Imagine viewing everything that happens to us through the lens of understanding that the Lord is using it all to purify and prepare us to return to Him one day – as well as to see Him in the present moment and enter into a deeper relationship with Him wherever we are right now.

That means: every work setback or relationship failure, when prayed about and offered to God, will open new doors for new beginnings.

Every sickness and suffering, when united to His Cross, will be used to shape our hearts like unto His, so that we, too, love with a mercy and compassion that can only come from one who is willing to walk Calvary with Christ.

Every sinful inclination, when confessed with a sincere desire to break free from the chains of Satan’s power, will be used by the Lord to remind us of the humility we need to rely fully on Him.  Always remember that Peter, Mary Magdalen, Paul and even Jonah were great sinners who sought the Lord’s mercy and then allowed Him to transform them with his love.

There’s no denying it: these are all hard things.  Going to confession and repenting for one’s sins takes a boat-load of courage.  Carrying a cross for years or a lifetime takes much grace and perseverance.  Enduring a sudden job or love loss requires a constant prayerfulness that keeps us from bitterness.

And so the question remains: how do we stay open to tough times becoming better times?

In a word: thankfulness rooted in trust.  (Okay, four words – but you get the drift.)

Every saint and saint-to-be found ways to thank God, knowing that in every cross they faced, there was always resurrection to come.  It’s what He promised because it is who He is.  And God doesn’t lie.

When we trust Him enough to leave our nets … when we are willing to say goodbye to the security of our own making in order to let Him live and move in us … and when we can say “I thank You for bringing good from this, even though I may not yet see it,” then we’ve done exactly what Peter, Andrew, James and John have done as faithful disciples of Jesus Christ.

The day after Miss Simmonis found out she was losing her teaching position, she was understandably emotional.  Her heart was with these kids in this school.  But I’ll never forget what she told me as we sat in her classroom overlooking the old stone church where she would often sneak away at lunch to pray.  She said:  “I’m really sad, but I trust God isn’t done with me yet.  He’s getting me ready for another yes.”

Getting me ready for another yes.

That next door brought her to a husband she may not have met had she stayed in Drexel Hill as well as to a new high school community of Catholic school girls who fully embraced her love for literature, music and faith.  It would be these very same people who would be by her side as God called her back to Himself when she was but 35-years-old, having carried the cross of cancer in her final years.

She taught so many what life is truly about.  She embraced the Cross and offered love in return.  And no doubt she offered her suffering for the very students and husband who rallied around her as she made her way back to the Father.

Miss Simmonis knew that hard things lead to better things when we trustfully surrender to God, and in all things remain thankful.
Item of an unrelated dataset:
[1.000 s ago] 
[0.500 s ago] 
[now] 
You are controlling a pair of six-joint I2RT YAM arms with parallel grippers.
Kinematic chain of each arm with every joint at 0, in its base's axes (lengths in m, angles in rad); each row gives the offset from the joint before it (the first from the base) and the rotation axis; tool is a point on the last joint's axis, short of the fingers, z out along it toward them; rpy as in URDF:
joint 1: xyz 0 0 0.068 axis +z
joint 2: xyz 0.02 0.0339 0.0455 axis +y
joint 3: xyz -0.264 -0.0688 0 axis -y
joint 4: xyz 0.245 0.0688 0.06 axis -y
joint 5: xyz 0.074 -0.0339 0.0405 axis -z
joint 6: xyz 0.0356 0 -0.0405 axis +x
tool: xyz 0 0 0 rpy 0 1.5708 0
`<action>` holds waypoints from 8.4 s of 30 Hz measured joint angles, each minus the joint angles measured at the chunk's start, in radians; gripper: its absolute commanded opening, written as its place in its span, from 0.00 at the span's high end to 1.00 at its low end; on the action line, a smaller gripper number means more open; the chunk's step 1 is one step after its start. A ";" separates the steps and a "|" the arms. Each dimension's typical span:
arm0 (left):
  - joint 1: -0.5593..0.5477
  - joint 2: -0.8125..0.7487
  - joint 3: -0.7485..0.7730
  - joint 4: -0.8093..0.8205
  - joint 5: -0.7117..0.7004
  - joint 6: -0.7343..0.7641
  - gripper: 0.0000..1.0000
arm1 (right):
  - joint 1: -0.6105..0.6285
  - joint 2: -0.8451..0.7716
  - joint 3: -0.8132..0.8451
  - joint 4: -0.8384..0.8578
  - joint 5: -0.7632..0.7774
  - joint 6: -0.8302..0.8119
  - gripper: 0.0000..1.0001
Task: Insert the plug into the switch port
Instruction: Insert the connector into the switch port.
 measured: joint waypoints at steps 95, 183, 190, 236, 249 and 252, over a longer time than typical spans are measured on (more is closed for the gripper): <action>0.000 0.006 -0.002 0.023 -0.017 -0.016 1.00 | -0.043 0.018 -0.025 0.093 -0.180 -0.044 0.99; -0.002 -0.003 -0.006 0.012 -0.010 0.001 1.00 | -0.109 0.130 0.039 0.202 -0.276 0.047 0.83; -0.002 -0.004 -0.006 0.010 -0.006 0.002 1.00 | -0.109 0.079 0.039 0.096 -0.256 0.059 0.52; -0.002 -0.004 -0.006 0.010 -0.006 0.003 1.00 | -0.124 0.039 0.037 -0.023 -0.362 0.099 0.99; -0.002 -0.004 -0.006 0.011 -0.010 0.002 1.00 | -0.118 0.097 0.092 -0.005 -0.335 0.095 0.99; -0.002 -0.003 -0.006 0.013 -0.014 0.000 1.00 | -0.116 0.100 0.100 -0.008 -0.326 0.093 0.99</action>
On her last day at the school where we taught, she accompanied the eighth grade class at their graduation Mass by playing a song composed by a fellow Notre Dame alum, Danielle Rose.  It captures the heart of discipleship, and is a fitting way to capture today’s Gospel.  The song is called “Be God’s”:

Where the world is merciless, be God’s mercy.

Where the world is hopeless, be God’s hope.

Where there is injustice, be God’s justice.

Where there is sadness, be God’s joy

Where the world is doubting, be God’s faith.

Where there is ingratitude, be God’s grace.

Where there is confusion, be God’s truth.

Where there is weakness, be God’s strength:

Let your life change the world one person at a time.

Let your life be the presence of our Lord Jesus Christ.

As the bread becomes His Body, we can be the living sign.

With God’s love, change the world – with your life.